Amazon wants to bring Alexa to property managers. The company this morning launched a new service, Alexa for Residential, that aims to make it easier for property managers to set up and maintain Alexa-powered smart home experiences in their buildings, like condos or apartment complexes. At launch, IOTAS, STRATIS and Sentient Property Services will be among the first smart home integrators to use the Alexa for Residential service.
The idea is to make Alexa a tool for smart home management, even for those without their own Amazon account. The way the service works, new residents won’t have to purchase their own device or set anything up to get started. Instead, they can just speak to Alexa to control the various smart home features available at their residence and use basic Alexa features. like timers, alarms or getting information like news and weather.
Property managers can choose to create custom Alexa skills for each unit, allowing the residents to submit maintenance requests, make amenity reservations or even pay their rent via Alexa.
If the residents have their own Amazon account, they can go through a few steps to link it to their in-home Echo device. Once linked, the residents would then be able to use Alexa’s full range of features, including the ability to listen to music playlists or call friends and family from the Alexa device, for example.
The property manager would have no access to the customer’s personal data, in this case — it would be as if the customer had set up their own Alexa device. In addition, the resident’s voice recordings are deleted on a daily basis under the new service.
However, when the resident’s lease is up or they move out, the service allows property managers to remotely reset the device to the default settings to be ready for the next resident, without disrupting the device’s existing configurations for smart home management.

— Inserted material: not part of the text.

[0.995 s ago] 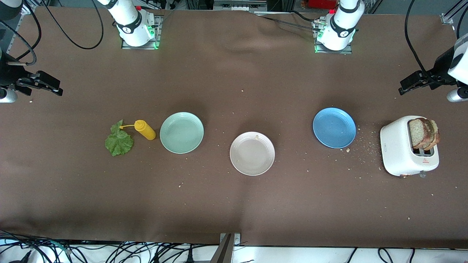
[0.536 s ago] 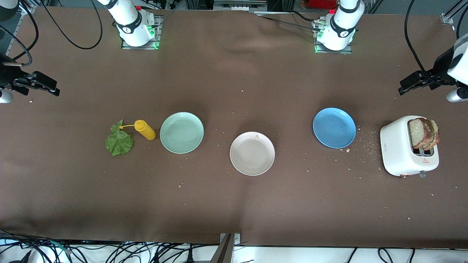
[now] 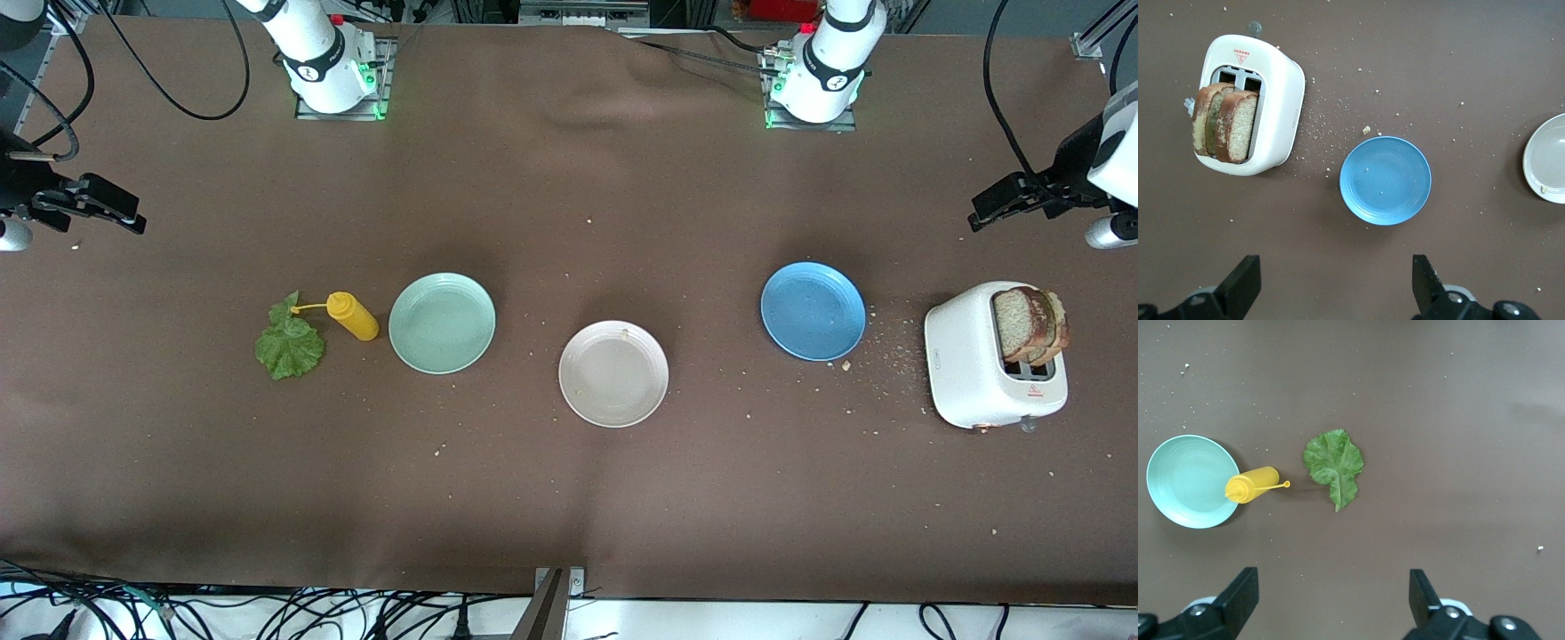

The launch sees Amazon further investing in a market which would allow it to expand Alexa’s footprint without having to increase direct sales of Echo devices to consumers.
Amazon has worked on partnerships in this area before, having teamed up in November 2018 with Zego, now a subsidiary of PayLease, to roll out Alexa smart home devices to 30,000 apartments. Also in 2018, RedAwning partnered with Amazon to launch property management tools, enabled by Amazon’s Alexa for Hospitality service, originally aimed at hotels. Vacation rentals have leveraged Alexa in their own properties for similar integrations, too, as have senior living centers. There are also independent smart home technology platforms aimed at property managers and Alexa skills designed for this space.
More broadly, Amazon has rolled out other services and announced partnerships that could scale Alexa use in homes through B2B deals, as with its 2018 launch of Alexa for Hospitality or its deal with home builders, like Lennar, to integrate devices in their new construction. The success of these efforts have been hit or miss, as some felt shared devices raise privacy concerns and other deployments have been badly managed.
Amazon is pitching the idea for this latest service as a way for property managers to increase revenues, however. The company cited National Apartment Association data which said 84% of renters want an apartment with smart home amenities and 61% said they would pay a monthly fee for a voice assistant. That data, of course, may not reflect the current economy where the coronavirus pandemic has led to widespread unemployment and has wreaked havoc on the economy. Alexa devices — and an extra fees for their use — may now be seen as more of a luxury, not a necessity.